## YOUR ASSIGNMENT
Starting at the first line of the records below, transcribe each line exactly, ending with the line that contains "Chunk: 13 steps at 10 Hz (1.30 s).".

[Dataset records]
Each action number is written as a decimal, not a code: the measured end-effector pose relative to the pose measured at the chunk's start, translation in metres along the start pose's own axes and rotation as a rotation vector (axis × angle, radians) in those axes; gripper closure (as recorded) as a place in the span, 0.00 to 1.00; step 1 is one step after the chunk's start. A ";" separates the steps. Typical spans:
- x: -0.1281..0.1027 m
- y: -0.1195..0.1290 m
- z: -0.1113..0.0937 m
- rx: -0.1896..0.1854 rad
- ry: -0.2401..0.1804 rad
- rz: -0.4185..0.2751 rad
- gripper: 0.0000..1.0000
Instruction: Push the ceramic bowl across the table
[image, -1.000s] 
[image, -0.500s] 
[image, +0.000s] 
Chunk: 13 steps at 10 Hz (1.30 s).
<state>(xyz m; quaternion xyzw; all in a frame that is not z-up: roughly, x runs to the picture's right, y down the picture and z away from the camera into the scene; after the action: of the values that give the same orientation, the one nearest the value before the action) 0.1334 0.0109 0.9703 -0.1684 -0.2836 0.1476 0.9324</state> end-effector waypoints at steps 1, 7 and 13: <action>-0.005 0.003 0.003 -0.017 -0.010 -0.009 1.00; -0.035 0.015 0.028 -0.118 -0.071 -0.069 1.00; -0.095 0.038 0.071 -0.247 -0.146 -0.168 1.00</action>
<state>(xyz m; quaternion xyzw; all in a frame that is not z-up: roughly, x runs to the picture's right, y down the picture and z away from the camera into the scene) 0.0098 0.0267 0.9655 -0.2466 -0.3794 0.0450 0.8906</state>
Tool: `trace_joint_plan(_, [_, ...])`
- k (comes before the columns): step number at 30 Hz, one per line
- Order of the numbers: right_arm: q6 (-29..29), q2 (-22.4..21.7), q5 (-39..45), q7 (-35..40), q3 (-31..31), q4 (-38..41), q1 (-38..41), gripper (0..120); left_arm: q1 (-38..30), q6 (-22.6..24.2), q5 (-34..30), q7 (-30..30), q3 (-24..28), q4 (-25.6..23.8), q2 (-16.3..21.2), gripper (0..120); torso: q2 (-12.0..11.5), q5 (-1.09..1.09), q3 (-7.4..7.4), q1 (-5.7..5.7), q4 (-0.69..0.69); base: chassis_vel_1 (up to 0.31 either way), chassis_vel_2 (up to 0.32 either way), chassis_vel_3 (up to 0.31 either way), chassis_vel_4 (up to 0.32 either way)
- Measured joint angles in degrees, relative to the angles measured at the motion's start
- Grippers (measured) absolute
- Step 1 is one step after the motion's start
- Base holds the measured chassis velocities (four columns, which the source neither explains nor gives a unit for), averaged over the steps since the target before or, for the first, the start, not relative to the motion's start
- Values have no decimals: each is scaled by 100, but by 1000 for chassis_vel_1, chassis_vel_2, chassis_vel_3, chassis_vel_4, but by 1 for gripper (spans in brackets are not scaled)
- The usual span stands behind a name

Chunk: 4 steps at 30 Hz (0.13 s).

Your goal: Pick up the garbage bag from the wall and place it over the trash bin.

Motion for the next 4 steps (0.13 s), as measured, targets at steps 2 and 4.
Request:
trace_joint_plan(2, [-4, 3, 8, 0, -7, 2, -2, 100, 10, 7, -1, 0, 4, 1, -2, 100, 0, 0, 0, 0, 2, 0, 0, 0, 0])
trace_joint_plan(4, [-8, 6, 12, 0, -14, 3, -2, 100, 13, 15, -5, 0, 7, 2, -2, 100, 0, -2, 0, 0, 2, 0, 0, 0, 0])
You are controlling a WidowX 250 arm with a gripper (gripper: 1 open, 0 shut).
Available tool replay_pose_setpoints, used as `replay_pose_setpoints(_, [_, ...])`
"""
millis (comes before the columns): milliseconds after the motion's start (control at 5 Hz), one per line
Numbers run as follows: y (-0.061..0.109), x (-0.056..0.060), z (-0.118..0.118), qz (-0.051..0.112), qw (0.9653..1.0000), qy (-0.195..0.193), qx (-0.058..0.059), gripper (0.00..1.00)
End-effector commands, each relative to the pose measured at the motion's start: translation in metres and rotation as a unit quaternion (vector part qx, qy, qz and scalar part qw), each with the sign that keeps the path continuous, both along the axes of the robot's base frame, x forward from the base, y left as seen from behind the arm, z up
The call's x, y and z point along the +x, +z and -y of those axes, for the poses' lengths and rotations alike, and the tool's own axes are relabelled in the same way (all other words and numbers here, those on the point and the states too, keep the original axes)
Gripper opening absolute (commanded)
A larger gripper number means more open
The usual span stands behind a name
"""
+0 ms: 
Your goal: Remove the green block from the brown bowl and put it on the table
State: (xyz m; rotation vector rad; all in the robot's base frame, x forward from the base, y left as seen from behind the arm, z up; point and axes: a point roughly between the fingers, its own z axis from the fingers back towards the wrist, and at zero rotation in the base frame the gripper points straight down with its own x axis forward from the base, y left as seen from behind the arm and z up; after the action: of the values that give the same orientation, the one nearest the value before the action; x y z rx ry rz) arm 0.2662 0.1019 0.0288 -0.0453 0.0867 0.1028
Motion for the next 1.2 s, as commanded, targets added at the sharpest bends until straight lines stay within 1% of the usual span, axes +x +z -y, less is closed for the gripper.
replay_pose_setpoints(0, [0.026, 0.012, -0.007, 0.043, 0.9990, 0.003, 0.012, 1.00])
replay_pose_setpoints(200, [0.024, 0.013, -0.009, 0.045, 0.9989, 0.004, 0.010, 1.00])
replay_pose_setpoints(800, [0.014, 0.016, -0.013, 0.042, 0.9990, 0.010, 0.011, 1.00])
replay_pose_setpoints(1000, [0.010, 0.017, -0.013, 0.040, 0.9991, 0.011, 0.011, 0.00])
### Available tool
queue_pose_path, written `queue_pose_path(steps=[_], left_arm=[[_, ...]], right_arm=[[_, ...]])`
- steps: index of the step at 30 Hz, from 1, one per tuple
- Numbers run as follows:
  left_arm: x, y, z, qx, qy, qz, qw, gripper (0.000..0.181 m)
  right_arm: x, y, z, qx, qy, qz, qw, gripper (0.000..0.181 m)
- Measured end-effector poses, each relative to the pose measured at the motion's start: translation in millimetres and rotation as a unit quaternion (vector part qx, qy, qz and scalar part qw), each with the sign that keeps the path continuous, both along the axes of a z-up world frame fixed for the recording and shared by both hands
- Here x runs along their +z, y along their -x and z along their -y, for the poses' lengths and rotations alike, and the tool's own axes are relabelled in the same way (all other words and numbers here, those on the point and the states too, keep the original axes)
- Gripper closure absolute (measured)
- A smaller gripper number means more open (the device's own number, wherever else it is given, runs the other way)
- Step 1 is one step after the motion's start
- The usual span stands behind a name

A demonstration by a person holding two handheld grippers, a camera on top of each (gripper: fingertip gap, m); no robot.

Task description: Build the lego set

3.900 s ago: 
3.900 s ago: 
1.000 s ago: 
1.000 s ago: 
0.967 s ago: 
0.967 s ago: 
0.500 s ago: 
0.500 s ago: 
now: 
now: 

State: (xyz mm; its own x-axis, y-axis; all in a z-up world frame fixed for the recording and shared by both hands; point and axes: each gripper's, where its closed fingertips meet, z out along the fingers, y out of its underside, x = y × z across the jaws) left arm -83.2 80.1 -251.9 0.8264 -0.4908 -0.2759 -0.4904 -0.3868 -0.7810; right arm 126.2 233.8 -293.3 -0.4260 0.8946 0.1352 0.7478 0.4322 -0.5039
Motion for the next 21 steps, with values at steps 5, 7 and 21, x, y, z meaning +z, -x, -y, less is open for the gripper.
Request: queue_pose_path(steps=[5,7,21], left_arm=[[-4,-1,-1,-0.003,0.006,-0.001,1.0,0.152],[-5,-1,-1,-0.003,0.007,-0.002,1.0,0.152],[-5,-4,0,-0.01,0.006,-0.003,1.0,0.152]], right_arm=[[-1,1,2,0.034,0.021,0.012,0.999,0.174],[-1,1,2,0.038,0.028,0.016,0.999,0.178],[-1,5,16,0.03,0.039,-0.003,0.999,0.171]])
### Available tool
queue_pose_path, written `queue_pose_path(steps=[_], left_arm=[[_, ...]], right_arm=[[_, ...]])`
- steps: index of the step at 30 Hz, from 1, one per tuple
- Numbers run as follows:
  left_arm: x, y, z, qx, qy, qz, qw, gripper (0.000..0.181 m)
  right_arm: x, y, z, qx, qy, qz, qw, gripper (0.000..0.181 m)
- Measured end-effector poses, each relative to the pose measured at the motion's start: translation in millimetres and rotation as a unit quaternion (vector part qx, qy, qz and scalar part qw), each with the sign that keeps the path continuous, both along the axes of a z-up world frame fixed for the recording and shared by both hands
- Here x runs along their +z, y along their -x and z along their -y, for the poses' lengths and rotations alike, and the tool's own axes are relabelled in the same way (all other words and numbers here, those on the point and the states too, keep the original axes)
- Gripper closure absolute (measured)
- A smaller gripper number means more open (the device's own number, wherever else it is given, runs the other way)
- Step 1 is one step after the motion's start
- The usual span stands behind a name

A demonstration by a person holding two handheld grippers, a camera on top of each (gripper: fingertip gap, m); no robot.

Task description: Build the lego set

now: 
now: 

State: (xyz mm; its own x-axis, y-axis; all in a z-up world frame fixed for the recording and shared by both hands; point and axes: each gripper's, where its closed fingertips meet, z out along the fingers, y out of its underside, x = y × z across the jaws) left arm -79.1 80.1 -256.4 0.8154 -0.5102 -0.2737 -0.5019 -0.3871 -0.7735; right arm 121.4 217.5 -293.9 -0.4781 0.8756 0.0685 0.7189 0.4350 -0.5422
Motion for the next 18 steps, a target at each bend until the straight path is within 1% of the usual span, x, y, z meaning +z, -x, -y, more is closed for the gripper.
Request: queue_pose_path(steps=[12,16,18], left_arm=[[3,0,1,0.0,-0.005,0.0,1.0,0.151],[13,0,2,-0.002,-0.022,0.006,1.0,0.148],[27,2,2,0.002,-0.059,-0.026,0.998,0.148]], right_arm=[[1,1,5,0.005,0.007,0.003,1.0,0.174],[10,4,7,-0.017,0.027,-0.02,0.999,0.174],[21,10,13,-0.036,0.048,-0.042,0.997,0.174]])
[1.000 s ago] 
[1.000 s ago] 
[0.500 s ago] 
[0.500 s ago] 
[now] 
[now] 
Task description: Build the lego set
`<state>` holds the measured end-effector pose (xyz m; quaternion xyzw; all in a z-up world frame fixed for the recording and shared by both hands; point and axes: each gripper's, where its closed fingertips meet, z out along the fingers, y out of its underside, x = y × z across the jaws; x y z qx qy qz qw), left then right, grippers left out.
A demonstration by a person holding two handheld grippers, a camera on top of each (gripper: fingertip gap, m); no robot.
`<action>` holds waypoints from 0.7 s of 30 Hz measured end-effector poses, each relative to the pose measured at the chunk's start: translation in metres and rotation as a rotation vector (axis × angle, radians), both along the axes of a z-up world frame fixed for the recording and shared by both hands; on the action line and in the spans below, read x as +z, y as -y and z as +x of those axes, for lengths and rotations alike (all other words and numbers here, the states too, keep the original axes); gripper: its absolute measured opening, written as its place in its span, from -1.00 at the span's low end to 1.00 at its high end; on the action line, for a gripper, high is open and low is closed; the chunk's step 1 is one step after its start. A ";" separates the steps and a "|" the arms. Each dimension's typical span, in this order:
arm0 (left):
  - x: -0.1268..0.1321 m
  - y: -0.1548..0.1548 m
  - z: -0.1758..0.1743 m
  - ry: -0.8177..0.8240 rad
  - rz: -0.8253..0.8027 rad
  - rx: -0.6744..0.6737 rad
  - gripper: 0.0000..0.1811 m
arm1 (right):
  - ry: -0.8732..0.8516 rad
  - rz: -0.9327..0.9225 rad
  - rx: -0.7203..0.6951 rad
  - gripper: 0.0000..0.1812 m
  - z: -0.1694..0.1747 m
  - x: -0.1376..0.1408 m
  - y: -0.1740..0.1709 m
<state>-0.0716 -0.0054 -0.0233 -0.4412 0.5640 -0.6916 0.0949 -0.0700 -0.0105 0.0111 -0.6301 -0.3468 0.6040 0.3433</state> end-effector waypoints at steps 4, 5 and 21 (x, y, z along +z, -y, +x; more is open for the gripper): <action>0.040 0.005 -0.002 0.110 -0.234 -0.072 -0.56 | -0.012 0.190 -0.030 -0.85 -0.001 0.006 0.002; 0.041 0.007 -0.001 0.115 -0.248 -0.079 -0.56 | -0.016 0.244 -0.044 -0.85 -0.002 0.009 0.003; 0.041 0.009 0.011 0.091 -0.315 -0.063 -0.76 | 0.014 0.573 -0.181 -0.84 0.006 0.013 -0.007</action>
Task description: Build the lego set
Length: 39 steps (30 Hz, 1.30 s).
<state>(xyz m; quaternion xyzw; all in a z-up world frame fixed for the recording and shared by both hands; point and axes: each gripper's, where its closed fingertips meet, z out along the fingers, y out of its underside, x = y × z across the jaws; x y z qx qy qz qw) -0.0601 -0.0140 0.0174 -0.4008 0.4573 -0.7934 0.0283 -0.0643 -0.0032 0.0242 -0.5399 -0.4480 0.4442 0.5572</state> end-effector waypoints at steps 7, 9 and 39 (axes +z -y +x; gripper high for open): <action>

## EXPECTED OUTPUT
Each action number is written as a decimal, not a code: the measured end-effector pose relative to the pose measured at the chunk's start, translation in metres along the start pose's own axes and rotation as a rotation vector (axis × angle, radians) in those axes; gripper closure (as recorded) as a place in the span, 0.00 to 1.00; step 1 is one step after the chunk's start. A ";" separates the steps. Typical spans:
- x: -0.1281..0.1027 m
- y: -0.1195..0.1290 m
- z: -0.1113..0.0937 m
- rx: -0.1896..0.1854 rad
- ry: -0.2401..0.1804 rad
- rz: -0.4185..0.2751 rad
- gripper: 0.0000..1.0000
Instruction: Push the ceramic bowl across the table
[image, -1.000s] 
[image, -0.500s] 
[image, +0.000s] 
Chunk: 13 steps at 10 Hz (1.30 s).

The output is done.